** Task statement **
Please output, without any change, the lines of the material below from the very first through the one with "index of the".

━━━━━━━━━━━━━━━━━━━━

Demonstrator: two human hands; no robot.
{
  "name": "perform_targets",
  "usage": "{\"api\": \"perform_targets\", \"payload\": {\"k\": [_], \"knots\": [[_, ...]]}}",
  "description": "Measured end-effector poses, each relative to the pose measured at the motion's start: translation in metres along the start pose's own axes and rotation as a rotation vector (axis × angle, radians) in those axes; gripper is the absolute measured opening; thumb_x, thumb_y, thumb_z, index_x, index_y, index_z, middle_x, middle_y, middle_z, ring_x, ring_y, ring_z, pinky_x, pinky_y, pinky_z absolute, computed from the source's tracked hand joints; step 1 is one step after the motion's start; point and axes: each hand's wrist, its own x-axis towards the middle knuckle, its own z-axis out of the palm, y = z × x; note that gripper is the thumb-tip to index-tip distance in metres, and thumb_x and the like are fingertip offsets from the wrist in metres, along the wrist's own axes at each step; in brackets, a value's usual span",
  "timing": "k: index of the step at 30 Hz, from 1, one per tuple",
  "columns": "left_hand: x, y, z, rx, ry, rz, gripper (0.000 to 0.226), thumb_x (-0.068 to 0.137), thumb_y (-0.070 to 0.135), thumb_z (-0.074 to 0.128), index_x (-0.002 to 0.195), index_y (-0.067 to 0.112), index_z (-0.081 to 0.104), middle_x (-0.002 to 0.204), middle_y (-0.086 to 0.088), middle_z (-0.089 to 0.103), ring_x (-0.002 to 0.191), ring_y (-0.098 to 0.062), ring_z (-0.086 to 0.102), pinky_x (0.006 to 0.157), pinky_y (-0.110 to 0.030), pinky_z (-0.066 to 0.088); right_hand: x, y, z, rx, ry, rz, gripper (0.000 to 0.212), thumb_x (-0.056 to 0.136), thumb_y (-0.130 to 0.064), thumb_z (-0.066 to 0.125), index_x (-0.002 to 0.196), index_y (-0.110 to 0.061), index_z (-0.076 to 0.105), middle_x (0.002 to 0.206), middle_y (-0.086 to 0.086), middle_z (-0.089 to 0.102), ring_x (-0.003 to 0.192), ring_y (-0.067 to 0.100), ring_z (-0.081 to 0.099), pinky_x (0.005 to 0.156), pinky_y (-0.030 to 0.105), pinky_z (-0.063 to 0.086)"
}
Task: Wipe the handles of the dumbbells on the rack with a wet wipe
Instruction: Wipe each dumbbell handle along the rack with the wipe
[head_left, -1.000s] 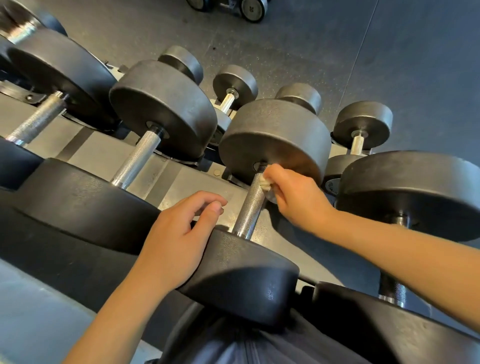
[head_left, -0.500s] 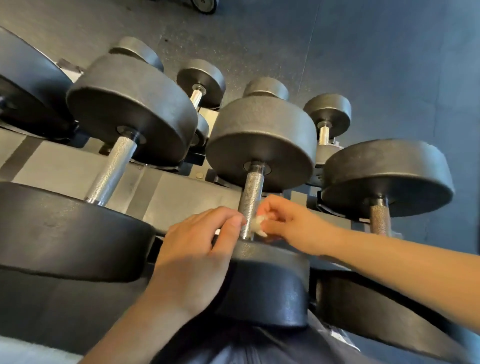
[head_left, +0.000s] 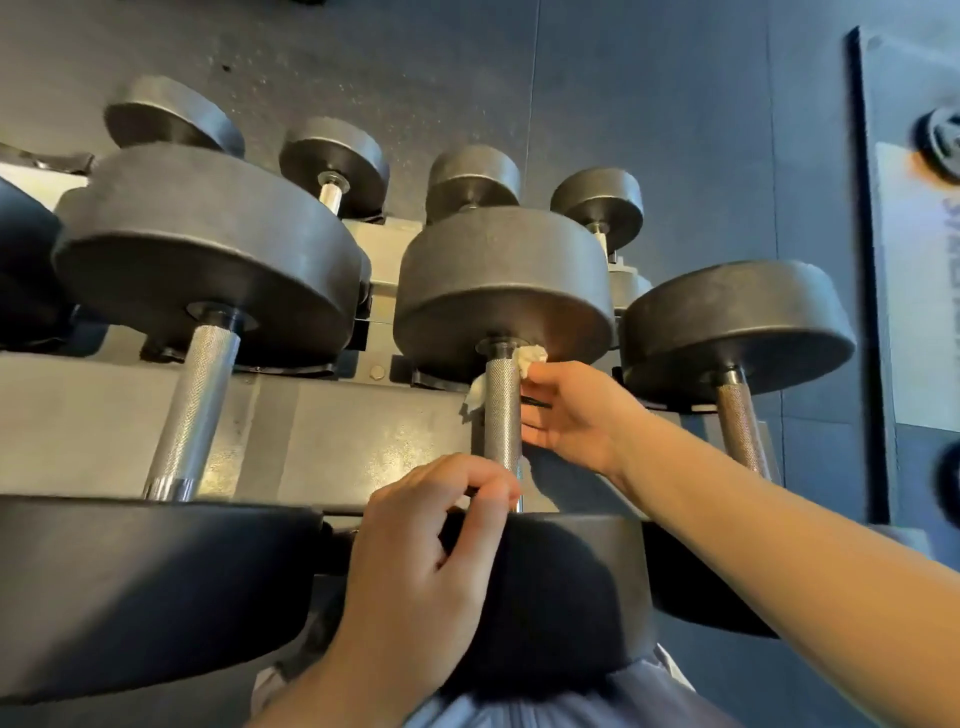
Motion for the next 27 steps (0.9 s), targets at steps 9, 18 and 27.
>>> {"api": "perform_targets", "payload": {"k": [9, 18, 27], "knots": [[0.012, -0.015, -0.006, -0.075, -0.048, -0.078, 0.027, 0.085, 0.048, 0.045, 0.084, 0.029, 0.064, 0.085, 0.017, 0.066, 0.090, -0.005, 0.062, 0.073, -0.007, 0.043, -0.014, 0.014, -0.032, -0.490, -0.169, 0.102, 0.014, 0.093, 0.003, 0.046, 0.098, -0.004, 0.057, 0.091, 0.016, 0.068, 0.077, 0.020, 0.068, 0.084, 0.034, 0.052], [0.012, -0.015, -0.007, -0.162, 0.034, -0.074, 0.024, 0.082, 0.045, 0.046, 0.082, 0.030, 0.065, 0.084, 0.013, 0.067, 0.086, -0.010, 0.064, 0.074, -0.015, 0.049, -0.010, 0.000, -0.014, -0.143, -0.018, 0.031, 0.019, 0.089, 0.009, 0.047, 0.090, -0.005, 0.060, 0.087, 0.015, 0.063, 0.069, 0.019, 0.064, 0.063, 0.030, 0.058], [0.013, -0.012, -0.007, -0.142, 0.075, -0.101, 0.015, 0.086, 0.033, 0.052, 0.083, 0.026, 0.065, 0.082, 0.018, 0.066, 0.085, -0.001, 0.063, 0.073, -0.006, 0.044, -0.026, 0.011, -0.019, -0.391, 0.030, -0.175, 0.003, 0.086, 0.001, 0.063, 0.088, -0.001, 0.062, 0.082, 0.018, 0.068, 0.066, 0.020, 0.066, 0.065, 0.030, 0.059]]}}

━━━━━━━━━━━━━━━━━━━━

** Task result **
Demonstrator: two human hands; no robot.
{
  "name": "perform_targets",
  "usage": "{\"api\": \"perform_targets\", \"payload\": {\"k\": [_], \"knots\": [[_, ...]]}}",
  "description": "Measured end-effector poses, each relative to the pose measured at the motion's start: translation in metres along the start pose's own axes and rotation as a rotation vector (axis × angle, radians) in those axes; gripper is the absolute measured opening; thumb_x, thumb_y, thumb_z, index_x, index_y, index_z, middle_x, middle_y, middle_z, ring_x, ring_y, ring_z, pinky_x, pinky_y, pinky_z absolute, computed from the source's tracked hand joints; step 1 is one step after the motion's start; point and axes: each hand's wrist, its own x-axis towards the middle knuckle, its own z-axis out of the palm, y = z × x; note that gripper is the thumb-tip to index-tip distance in metres, and thumb_x and the like are fingertip offsets from the wrist in metres, along the wrist's own axes at each step; in brackets, a value's usual span",
  "timing": "k: index of the step at 30 Hz, from 1, one per tuple",

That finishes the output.